The default for pull_rules is:

pull_rules = {"*_pull": [7, 4, -4, -7]}

This means that the shown yellow boundaries are at -4, +4 standard deviations around the (reference) mean, and the shown red boundaries are at -7, +7 standard deviations around the (reference) mean.

Note that the (filename based) wildcards such as * apply to all statistic names matching that pattern. The same wild card logic applies as for the monitoring rules.

Just metrics, no report

When you're only interested in generating the metrics for the report, but not actually generate the report, you can do the following:

# generate stability metrics but no report
datastore = df.pm_stability_metrics()

This function has the exact same options as discussed in the sections above.

The datastore is a dictionary that contains all evaluated metrics displayed in the report. For example, you will see the keys profiles, comparisons, traffic_lights and alerts.

Each of these objects is in itself a dictionary that has as keys the features in the corresponding report-section, and every key points to a pandas dataframe with the metrics of that feature over time.

Spark usage

popmon works with Apache Spark. The following example demonstrates how to use them together.

import popmon
from pyspark.sql import SparkSession

# downloads histogrammar jar files if not already installed, used for histogramming of spark dataframe
spark = SparkSession.builder.config(
    "spark.jars.packages",
    "io.github.histogrammar:histogrammar_2.12:1.0.20,io.github.histogrammar:histogrammar-sparksql_2.12:1.0.20",
).getOrCreate()

# load a dataframe
spark_df = spark.read.format("csv").options(header="true").load("file.csv")

# generate the report
report = spark_df.pm_stability_report(time_axis="timestamp")

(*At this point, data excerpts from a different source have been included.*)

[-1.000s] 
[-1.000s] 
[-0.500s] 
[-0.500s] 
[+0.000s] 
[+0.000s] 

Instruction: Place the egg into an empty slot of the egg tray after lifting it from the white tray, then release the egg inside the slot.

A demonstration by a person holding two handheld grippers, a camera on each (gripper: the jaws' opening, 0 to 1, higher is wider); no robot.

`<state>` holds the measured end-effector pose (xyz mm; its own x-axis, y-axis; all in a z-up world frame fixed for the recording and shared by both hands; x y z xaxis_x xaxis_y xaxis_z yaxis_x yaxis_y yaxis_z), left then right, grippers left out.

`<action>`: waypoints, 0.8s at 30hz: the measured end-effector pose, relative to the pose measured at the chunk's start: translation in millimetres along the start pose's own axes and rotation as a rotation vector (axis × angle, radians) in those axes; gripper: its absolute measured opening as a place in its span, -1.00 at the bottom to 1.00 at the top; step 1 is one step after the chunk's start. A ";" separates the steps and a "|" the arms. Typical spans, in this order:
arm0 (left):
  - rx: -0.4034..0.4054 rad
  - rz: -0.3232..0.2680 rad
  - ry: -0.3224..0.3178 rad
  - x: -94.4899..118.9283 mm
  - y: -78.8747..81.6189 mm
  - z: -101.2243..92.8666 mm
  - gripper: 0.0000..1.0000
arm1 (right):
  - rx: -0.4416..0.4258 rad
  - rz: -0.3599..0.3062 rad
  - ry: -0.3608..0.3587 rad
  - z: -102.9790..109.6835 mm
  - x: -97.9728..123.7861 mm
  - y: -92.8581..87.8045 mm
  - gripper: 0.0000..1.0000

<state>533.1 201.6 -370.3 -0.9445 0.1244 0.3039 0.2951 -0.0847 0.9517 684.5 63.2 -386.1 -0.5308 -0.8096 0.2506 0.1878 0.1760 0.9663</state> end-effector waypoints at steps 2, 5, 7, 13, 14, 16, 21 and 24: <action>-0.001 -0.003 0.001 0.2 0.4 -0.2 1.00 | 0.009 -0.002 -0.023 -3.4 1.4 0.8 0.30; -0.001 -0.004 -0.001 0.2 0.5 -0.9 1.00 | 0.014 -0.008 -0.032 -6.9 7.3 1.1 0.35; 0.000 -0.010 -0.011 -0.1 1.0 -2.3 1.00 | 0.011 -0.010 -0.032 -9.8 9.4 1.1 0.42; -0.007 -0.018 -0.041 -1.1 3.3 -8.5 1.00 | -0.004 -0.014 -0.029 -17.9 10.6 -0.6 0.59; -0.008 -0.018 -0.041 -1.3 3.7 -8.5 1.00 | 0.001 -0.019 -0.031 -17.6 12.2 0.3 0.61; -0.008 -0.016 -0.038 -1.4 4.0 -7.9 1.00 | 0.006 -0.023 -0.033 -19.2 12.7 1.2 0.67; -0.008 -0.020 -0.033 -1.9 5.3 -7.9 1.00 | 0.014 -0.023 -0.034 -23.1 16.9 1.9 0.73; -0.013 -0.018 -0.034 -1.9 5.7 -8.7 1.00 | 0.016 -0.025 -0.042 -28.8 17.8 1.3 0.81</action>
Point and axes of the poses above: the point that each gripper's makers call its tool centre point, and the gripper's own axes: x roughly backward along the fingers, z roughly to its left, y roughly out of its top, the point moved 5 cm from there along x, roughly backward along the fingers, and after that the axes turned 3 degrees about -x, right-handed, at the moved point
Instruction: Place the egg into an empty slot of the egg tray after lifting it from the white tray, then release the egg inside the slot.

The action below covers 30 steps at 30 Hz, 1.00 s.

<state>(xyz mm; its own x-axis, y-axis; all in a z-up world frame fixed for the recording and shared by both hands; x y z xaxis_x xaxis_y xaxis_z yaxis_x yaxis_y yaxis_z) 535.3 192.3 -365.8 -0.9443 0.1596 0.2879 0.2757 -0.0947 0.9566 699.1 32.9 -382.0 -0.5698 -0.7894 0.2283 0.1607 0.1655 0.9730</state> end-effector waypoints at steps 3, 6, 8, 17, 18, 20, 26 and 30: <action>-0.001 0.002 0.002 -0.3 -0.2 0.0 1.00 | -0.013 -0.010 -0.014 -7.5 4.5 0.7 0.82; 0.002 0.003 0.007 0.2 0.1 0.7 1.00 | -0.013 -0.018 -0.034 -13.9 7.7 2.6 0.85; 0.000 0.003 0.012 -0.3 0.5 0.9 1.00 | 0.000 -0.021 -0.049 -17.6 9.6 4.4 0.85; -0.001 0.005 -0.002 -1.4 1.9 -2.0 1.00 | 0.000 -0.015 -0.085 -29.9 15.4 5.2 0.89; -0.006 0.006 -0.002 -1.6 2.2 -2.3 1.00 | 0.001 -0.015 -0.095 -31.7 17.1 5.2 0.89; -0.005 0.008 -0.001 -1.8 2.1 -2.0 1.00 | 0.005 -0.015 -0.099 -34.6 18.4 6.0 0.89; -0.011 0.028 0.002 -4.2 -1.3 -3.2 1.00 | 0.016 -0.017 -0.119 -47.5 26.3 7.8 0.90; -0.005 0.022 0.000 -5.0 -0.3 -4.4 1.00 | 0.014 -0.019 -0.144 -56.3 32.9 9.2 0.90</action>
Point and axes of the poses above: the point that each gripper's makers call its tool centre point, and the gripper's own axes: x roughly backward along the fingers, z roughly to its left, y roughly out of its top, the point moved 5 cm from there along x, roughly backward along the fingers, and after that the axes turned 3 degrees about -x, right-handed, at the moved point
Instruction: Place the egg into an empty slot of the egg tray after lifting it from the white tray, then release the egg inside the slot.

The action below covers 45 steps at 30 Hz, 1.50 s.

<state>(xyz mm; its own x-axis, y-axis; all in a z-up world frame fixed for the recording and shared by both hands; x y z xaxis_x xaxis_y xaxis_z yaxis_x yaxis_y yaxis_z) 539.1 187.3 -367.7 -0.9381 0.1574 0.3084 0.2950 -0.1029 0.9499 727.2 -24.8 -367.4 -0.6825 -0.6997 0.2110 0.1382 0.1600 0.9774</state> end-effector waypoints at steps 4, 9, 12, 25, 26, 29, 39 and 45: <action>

Spark example on Google Colab

This snippet contains the instructions for setting up a minimal environment for popmon on Google Colab as a reference.

!apt-get install openjdk-8-jdk-headless -qq > /dev/null
!wget -q https://www-us.apache.org/dist/spark/spark-2.4.7/spark-2.4.7-bin-hadoop2.7.tgz
!tar xf spark-2.4.7-bin-hadoop2.7.tgz
!wget -P /content/spark-2.4.7-bin-hadoop2.7/jars/ -q https://repo1.maven.org/maven2/io/github/histogrammar/histogrammar-sparksql_2.12/1.0.20/histogrammar-sparksql_2.12-1.0.20.jar
!wget -P /content/spark-2.4.7-bin-hadoop2.7/jars/ -q https://repo1.maven.org/maven2/io/github/histogrammar/histogrammar_2.12/1.0.20/histogrammar_2.12-1.0.20.jar
!pip install -q findspark popmon

Now that spark is installed, restart the runtime.

import os

os.environ["JAVA_HOME"] = "/usr/lib/jvm/java-8-openjdk-amd64"
os.environ["SPARK_HOME"] = "/content/spark-2.4.7-bin-hadoop2.7"

import findspark

findspark.init()

from pyspark.sql import SparkSession

spark = (
    SparkSession.builder.master("local[*]")
    .config(
        "spark.jars",
        "/content/jars/histogrammar_2.12-1.0.20.jar,/content/jars/histogrammar-sparksql_2.12-1.0.20.jar",
    )
    .config("spark.sql.execution.arrow.enabled", "false")
    .config("spark.sql.session.timeZone", "GMT")
    .getOrCreate()
)

Troubleshooting Spark

The following section documents error that you may run into using spark, and how they can be resolved.

TypeError: 'JavaPackage' object is not callable

This error occurs when pyspark cannot find the required jars. Ensure that the location of "spark.jars" or "spark.jars.packages" is correct (see examples above). Stop the spark session and restart it with the exact location. You can use the ones hosted on github using the "spark.jars.pacakges" example or place the jars locally and use "spark.jars", depending on whichever is easiest in your setup.

If you are running in a jupyter notebook, then the kernel needs to be restarted.